Try it: Search the data for the word "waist" and copy each line that has it.

══ Supplied data ══

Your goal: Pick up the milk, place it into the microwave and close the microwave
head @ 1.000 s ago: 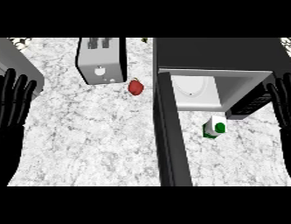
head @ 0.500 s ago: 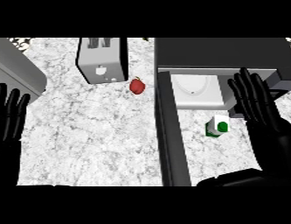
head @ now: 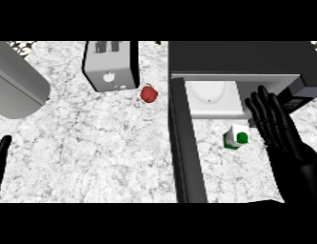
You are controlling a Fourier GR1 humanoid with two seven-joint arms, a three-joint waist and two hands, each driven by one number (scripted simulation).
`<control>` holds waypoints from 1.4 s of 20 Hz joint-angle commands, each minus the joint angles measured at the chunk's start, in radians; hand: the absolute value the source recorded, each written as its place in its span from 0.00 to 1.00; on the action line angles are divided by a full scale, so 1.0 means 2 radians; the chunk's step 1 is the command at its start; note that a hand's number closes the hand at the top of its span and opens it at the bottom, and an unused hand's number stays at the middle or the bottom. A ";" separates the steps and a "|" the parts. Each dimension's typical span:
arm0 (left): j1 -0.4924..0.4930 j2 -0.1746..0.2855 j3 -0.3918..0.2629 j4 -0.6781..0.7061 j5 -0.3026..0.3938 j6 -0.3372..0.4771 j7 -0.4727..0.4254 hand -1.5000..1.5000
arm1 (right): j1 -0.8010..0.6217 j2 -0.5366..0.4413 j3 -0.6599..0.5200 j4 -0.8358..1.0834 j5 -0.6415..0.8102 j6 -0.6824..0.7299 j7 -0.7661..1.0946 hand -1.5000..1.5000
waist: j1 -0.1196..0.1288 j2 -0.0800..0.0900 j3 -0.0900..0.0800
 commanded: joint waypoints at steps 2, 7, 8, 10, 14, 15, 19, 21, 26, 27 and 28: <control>0.080 0.016 0.013 -0.092 0.041 -0.031 0.018 0.00 | 0.026 -0.006 -0.019 0.027 0.012 -0.003 -0.030 0.00 | 0.003 0.000 0.000; 0.127 -0.006 0.003 -0.072 0.029 -0.045 -0.048 0.00 | 0.039 -0.026 -0.068 0.049 -0.021 0.018 -0.045 0.00 | 0.003 0.000 0.000; 0.095 0.005 0.042 -0.048 0.066 -0.059 -0.038 0.00 | 0.023 -0.009 -0.045 0.097 -0.002 0.014 -0.083 0.00 | 0.002 0.001 0.000; 0.150 -0.006 0.023 -0.076 0.057 -0.077 -0.056 0.00 | 0.028 0.001 -0.039 0.105 0.007 0.005 -0.084 0.00 | 0.004 0.000 0.000; 0.165 -0.006 0.019 -0.056 0.047 -0.074 -0.087 0.00 | 0.058 -0.008 -0.047 0.128 0.009 0.015 -0.119 0.00 | 0.002 0.000 0.000; 0.154 -0.006 0.021 -0.075 0.055 -0.070 -0.058 0.00 | 0.018 0.005 -0.059 0.173 0.008 0.003 -0.126 0.00 | 0.003 0.000 0.000; 0.151 0.000 0.077 -0.046 0.096 -0.103 -0.083 0.00 | 0.028 -0.006 -0.090 0.192 -0.015 0.013 -0.133 0.00 | 0.001 0.000 0.000; 0.191 -0.002 0.062 -0.096 0.104 -0.106 -0.061 0.00 | 0.072 -0.002 -0.077 0.181 0.008 0.000 -0.160 0.00 | 0.002 0.000 0.000; 0.196 -0.001 0.089 -0.067 0.120 -0.138 -0.086 0.00 | 0.042 -0.021 -0.125 0.267 -0.008 0.009 -0.201 0.00 | 0.003 0.000 0.000; 0.192 -0.006 0.063 -0.072 0.101 -0.125 -0.085 0.00 | 0.026 0.009 -0.102 0.311 0.019 -0.016 -0.224 0.00 | 0.005 0.000 0.000; 0.180 -0.001 0.092 -0.083 0.124 -0.128 -0.072 0.00 | 0.019 -0.005 -0.133 0.322 -0.001 -0.011 -0.233 0.00 | 0.004 0.001 0.000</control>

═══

Output:
You are controlling a Fourier GR1 humanoid with two seven-joint arms, a three-joint waist and two hands, each driven by one number (scripted simulation).
waist: j1 -0.1196..0.1288 j2 -0.0800..0.0900 j3 -0.0900..0.0800

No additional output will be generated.